I crouched in my hospital gown, leaning on the woman holding my IV tube while another woman in front of me held a cup beneath my legs. And I realized something profound: I was not ashamed.

 

I had every reason to be ashamed. I was mostly naked, bleeding, and shaking on very weak legs. All the parts of my body that made me female were sore; I was sweaty and un-showered after over 15 hours of labor. And yet, in that moment, I was not ashamed.

 

The reason is simple: I was surrounded by women. I’d never before felt so fully woman as I did in those moments after giving birth, because fellow women – sisters – rushed to my side and cared for me in my weakness, my exhaustion, and my pain.
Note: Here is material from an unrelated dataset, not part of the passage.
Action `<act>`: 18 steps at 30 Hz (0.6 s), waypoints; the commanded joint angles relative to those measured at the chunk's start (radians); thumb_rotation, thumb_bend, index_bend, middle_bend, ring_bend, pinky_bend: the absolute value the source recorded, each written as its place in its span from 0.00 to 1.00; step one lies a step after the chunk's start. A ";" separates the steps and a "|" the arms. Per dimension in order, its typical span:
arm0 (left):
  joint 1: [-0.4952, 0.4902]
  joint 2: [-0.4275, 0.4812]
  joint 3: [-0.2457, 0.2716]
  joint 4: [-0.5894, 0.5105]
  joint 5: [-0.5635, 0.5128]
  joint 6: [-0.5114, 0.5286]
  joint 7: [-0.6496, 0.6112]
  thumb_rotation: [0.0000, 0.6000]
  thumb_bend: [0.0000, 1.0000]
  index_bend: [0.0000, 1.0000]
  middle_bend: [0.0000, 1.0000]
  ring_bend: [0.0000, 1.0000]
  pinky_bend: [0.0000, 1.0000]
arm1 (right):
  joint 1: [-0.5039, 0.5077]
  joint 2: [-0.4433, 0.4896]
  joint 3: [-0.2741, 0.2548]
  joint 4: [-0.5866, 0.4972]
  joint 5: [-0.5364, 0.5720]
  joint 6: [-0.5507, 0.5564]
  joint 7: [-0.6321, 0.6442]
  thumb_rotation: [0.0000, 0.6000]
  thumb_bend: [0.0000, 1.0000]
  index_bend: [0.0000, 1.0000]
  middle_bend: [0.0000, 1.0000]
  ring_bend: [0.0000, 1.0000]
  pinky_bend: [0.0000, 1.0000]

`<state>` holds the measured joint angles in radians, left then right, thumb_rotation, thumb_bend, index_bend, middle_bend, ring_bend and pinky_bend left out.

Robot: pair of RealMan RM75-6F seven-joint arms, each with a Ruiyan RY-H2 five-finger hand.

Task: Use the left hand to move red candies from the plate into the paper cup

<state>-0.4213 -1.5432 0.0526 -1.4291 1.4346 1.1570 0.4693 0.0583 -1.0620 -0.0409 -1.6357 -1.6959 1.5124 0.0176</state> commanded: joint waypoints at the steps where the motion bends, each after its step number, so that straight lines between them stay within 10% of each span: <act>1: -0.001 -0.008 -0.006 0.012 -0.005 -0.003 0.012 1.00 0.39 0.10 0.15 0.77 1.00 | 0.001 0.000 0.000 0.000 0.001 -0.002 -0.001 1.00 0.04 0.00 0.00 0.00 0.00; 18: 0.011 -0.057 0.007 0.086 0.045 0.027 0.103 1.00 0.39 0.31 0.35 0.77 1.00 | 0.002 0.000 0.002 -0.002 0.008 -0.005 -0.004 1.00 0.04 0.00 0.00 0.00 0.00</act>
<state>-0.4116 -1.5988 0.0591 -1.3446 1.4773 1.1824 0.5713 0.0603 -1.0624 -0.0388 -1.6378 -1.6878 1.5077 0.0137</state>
They cleaned me, comforted me, and ushered me into the beautiful sisterhood of women – a sisterhood I had always been a part of, but never fully understood. These women made me feel powerful, strong, and capable – even though I couldn’t use the bathroom on my own. And I knew they wouldn’t leave my side.

 

By this point I had been a Partner in Hope with HFOS for over a year, but it wasn’t until this moment that I realized how powerful this opportunity was. No, I couldn’t physically help clean a sister, or wrap my arms around her and tell her she was strong. But from across the ocean, my monthly donations enable other sisters to be there for each other. These sisters serve not only to clean, support, and encourage each other, though – they help unleash the undeniable strength and potential of every woman.

 

In all of us there is a fighter. A warrior. Sometimes that warrior comes out when we need to fight for ourselves, stand up to adversity, or take charge. And sometimes it comes out when one of our sisters is weak. We stand by each other. We bend so that a sister can lean on our back. We clean up the mess and tell her it’s ok to ask for help – that someday, she’ll be helping another sister who needs her.

 

Our sisters in Nepal, Angola, and the Congo were created with the same undeniable strength and potential that I was, that my mother was, that my daughter was, that the nurses in my delivery room were. And while in this moment of time they are relying on sisters like us, they should not be ashamed. They should feel proud and powerful to be women. They should feel beautiful and strong. They should know that at any time, any woman in the world could be in need of a sister. And with fistulas healed and dignity restored, they’ll go out and be that sister to lean on.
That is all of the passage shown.